Então fiz só mais seis perguntas, uma para cada um, a do Passado foi o porque daquele interrogatório e ele disse:

_ O passado pode não pode ser apagado muito menos reescrito, mas podemos decidir o que lembrar sua vida não foi perfeita e você ainda se condena pelos seus erros do passado, sua vida nunca seguirá adiante se você carregar dentro de si as magoa do passado, lembre-se de que para voar não precisa apenas ter asas, precisa querer, e as coisas ruins que você guarda dentro de si te prende ao chão. Por isso te fiz rever todo seu passado, porque pior que seja você não deve viver dentro dele, porque o passado é passado.

Perguntei então o porque de todas aquelas portas no corredor, ele disse:

_Aquilo são as portas do passado, cada uma abre uma lembrança, mas nem todas as portas devem ser abertas, porque você nunca sabe o que está de cada uma delas.

Então me aproximei do presente e perguntei o porquê ele me jogo no rio, ele olhou pra mim sorriu e disse:

_Meu caro, o presente é como um rio, ele corre rápido.

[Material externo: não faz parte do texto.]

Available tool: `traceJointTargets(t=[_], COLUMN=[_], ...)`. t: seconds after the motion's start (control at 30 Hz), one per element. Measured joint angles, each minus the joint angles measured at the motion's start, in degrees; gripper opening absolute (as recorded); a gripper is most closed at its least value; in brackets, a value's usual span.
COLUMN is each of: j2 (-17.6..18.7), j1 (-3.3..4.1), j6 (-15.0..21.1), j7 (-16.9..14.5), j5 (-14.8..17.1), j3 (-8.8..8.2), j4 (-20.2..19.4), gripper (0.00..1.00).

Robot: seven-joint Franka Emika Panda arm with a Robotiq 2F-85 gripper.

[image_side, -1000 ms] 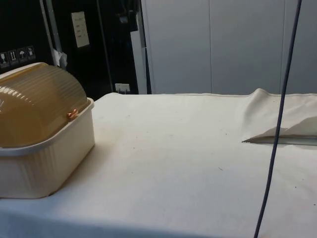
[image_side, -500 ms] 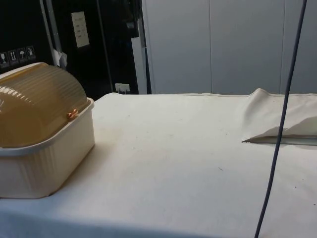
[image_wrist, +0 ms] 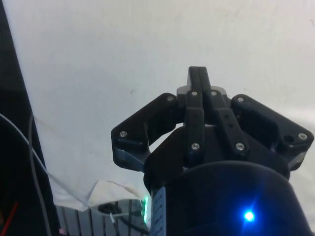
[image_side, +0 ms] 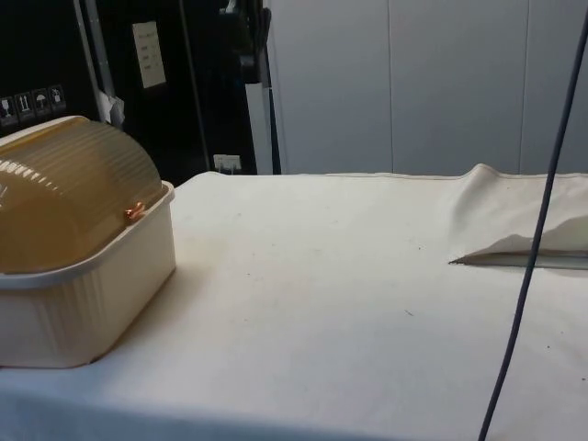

Perguntei então se ele podia me explicar melhor, ele disse que sim e começou a explicar:

_ Como eu disse, o presente é como um rio, e nesse rio não podemos nos desesperar, devemos seguir como segue a corrente, quando você nadava se afogava porque o presente é assim, se tomarmos decisões erradas na hora errada ele nos afunda, e só podemos subermergir quando nos acalmamos. Por isso na hora das bifurcações você não se afogou, pois aquele era o momento certo da decisão certa, cada bifurcação daquela era um caminho, e o caminho da nossa vida é agente que escolhe.

Era então a vez de perguntar ao futuro. Perguntei o porquê daquele jardim, ele respondeu:

_ Assim como o presente pode ser representado por um rio o futuro pode ser representado por um jardim, e nesse jardim você colhe o que planta, tudo é fruto das suas escolhes, se a colheita foi ruim, foi porque você não plantou de forma certa ou não cultivo como deveria.

Perguntei então aonde meu futuro iria me levar, ele riu e respondeu:

_ Ele vai te levar aonde você quiser que ele te leve, como eu disse o futuro é fruto das escolhas que fazemos no nosso presente

Antes que eu pudesse fazer a sétima pergunta eu finalmente acordei, acordei  no meio da madrugada e não consegui mais dormi, e levei aquele sonho como um aviso, e comecei a seguir os conselhos do futuro passado e presente.

Parei de me martirizar pelas escolhas erradas do passado, comecei a viver o presente sempre plantando pra cultivar no futuro.

E hoje? Hoje sou mais feliz, sou mais eu, hoje vivo o presente, penso no agora e semeio o futuro e ainda sonho, sonho pra que um dia eu sonhe com aquilo tudo novamente. Pra que? Acho que ainda devo agradecimento, agradecimentos a mim mesmo, já que só tinha eu mesmo no sonho. Tenho certeza que já sabia de tudo aquilo, eu só não enxergava.